Она была похожа на какую-то птицу с пышными перьями и голой шеей. Может, на кондора. Проснется, вытянет шею и каркает.
— Я боюсь, что не переживу это ужасное путешествие, — тонким стариковским голосом запел Ильич. — Мне надо сделать политическое завещание.
— Еще чего не хватало! — откликнулся Бегишев. — Ты нам в Москве пригодишься. Мы с тобой еще такие дела прокрутим, ты сам себе не поверишь!
— В самом деле? — Голос Ильича окреп.
— А пока помолчи, Иванов, — приказал ему Бегишев.

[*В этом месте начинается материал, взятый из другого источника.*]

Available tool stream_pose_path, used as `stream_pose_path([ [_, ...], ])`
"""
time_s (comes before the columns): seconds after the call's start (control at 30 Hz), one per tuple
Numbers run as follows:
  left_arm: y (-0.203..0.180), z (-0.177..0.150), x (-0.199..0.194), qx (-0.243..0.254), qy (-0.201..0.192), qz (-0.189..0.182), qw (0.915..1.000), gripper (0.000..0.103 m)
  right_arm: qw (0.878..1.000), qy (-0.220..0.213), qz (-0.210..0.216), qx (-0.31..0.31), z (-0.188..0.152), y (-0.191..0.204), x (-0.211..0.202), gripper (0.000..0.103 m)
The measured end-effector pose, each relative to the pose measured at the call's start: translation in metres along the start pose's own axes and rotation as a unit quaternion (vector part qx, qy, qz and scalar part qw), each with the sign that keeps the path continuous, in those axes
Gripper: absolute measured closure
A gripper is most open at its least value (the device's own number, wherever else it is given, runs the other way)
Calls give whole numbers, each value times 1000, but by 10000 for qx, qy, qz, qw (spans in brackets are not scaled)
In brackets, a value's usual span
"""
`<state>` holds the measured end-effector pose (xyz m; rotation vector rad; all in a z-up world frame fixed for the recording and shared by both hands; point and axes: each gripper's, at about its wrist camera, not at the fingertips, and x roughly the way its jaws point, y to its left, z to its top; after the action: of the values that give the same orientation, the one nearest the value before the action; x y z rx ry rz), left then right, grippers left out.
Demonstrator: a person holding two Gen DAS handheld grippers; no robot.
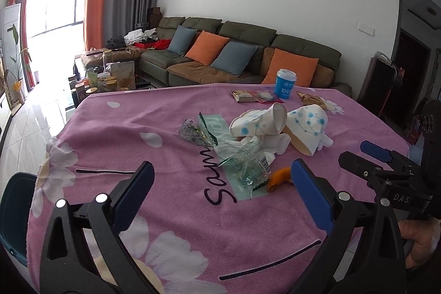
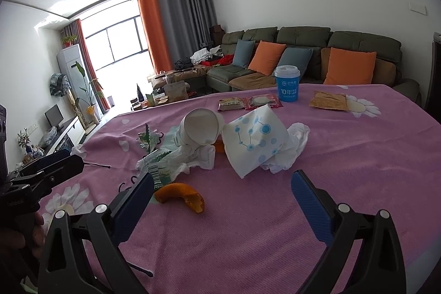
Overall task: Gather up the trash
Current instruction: 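Move both tools back over the table toward the cups and wrappers, then grasp the clear plastic wrapper with the left tool while the right tool grasps the orange peel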
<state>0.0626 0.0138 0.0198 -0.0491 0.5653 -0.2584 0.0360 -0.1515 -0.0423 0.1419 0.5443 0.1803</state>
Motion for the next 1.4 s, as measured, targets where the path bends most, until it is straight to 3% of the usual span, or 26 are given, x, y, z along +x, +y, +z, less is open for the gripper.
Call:
stream_pose_path([
  [0.4, -8, 1, 15, 90, 126, -47, 9999, 6, 9999, 121, -70, -5, -3, -4, 2, 7],
  [0.9, -24, 6, 84, -76, 702, -324, 9970, 6, 9974, 606, 209, -315, -14, -2, 24, 7],
  [1.07, -23, 6, 100, -157, 892, -350, 9953, 23, 9963, 720, 353, -306, -12, 1, 33, 7],
  [1.2, -24, 4, 107, -191, 999, -396, 9940, 24, 9946, 815, 527, -359, -10, 6, 42, 7],
  [1.27, -23, 2, 109, -224, 1026, -412, 9936, 32, 9935, 856, 638, -403, -8, 9, 46, 8],
  [1.3, -23, 2, 110, -239, 1052, -431, 9932, 33, 9929, 867, 693, -430, -7, 11, 48, 10],
  [1.37, -21, 0, 114, -293, 1152, -517, 9916, 48, 9915, 955, 736, -487, -6, 15, 54, 16],
  [1.4, -20, -1, 117, -344, 1230, -543, 9903, 48, 9903, 1022, 794, -500, -5, 16, 57, 24],
])
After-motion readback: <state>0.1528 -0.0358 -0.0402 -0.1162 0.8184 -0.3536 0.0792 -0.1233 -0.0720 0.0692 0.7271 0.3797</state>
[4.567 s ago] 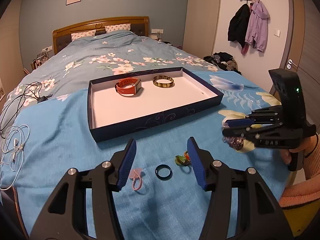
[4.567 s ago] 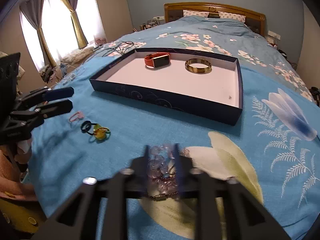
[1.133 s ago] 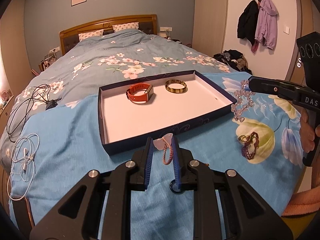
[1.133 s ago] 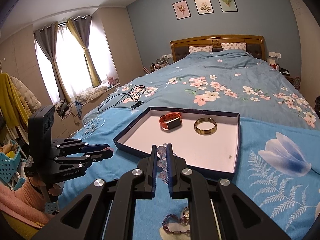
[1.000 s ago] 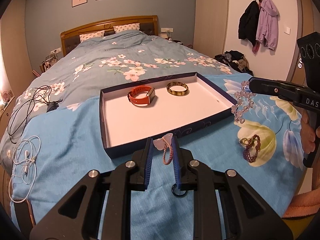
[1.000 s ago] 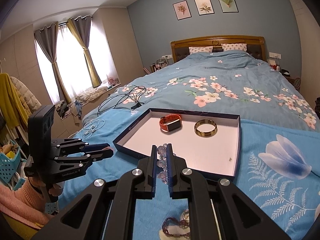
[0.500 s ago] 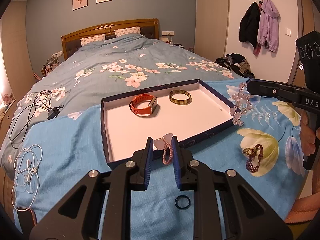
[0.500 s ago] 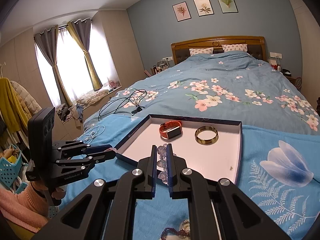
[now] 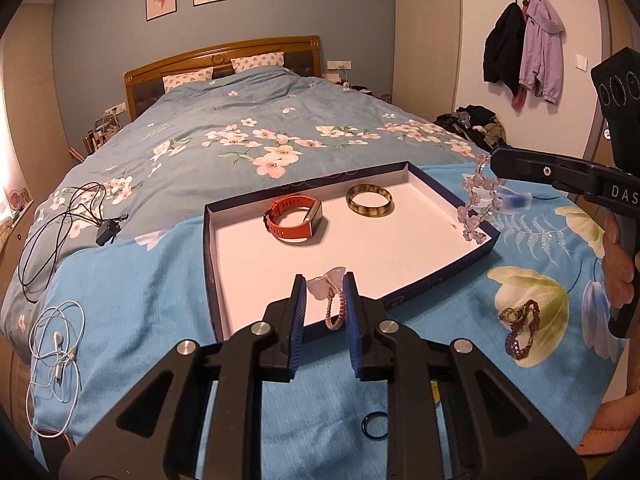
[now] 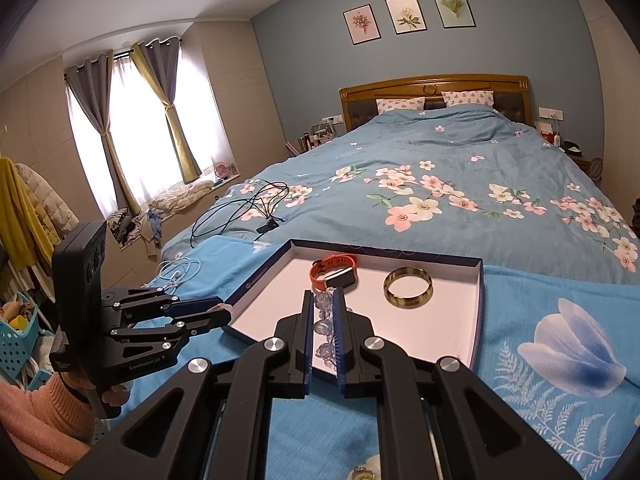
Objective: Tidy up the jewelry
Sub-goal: 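Carry the pink ring over the box with the left tool while the right tool carries the bracelet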
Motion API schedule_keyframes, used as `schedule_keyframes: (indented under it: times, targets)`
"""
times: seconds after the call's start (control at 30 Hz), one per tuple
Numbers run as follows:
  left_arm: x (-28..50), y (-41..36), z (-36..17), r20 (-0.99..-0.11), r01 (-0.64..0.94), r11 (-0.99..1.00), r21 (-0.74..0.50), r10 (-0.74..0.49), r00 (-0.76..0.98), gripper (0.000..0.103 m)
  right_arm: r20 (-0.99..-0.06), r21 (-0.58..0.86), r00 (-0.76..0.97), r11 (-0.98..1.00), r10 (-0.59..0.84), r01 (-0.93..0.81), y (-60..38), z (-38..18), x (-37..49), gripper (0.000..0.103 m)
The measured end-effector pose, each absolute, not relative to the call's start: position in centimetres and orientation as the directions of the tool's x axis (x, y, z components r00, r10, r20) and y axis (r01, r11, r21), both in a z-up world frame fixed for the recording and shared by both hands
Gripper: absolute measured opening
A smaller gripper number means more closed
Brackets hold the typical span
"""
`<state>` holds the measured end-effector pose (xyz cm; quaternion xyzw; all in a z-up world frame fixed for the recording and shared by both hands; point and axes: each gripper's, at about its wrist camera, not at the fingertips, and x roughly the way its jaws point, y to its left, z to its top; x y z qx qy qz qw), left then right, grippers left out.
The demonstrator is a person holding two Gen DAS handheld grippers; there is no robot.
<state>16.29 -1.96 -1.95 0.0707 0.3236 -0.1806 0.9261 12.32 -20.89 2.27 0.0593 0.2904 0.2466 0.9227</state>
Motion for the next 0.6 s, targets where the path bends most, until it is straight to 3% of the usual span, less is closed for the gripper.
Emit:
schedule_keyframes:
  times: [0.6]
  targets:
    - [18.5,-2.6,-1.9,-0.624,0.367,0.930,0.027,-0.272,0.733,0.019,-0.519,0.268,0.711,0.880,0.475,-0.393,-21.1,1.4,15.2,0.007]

Он сделал ударение на последние слова, как бы ставя вождя на место, затем снова обернулся к мадам:
— А где живет эта кузина? Ты сможешь найти ее?
— Если мы высадимся на берег, — сказала мадам, — то я смогу сориентироваться. Ведь у моряков есть карта?
— У вас карта есть? — спросил Бегишев.
— Постараемся, — ответил первый, и неясно было, есть у него карта или только уверенность в своих силах.
— Мне кажется, что впереди берег, — сказал Ильич, который был дальнозорким.
Все стали смотреть вперед. Там было темно. Андрею показалось, что он видит белую полоску прибоя.
Где-то неподалеку постукивал двигатель — наверное, еще одна шлюпка шла в том же направлении.
Бегишев тоже услышал стук мотора и сказал:
— А вот свидетели нам ни к чему.
— Тут деревья, — сказала госпожа Парвус. — Я здесь бывала. Сосны и камни. Тут легко спрятать ящик на время. Под охраной.
— Может быть, — сказал Бегишев. — Пока мы будем искать твоих родственников или местного слесаря.
— Опять слесаря! — проворчал Ильич. — Мы уже искали слесаря.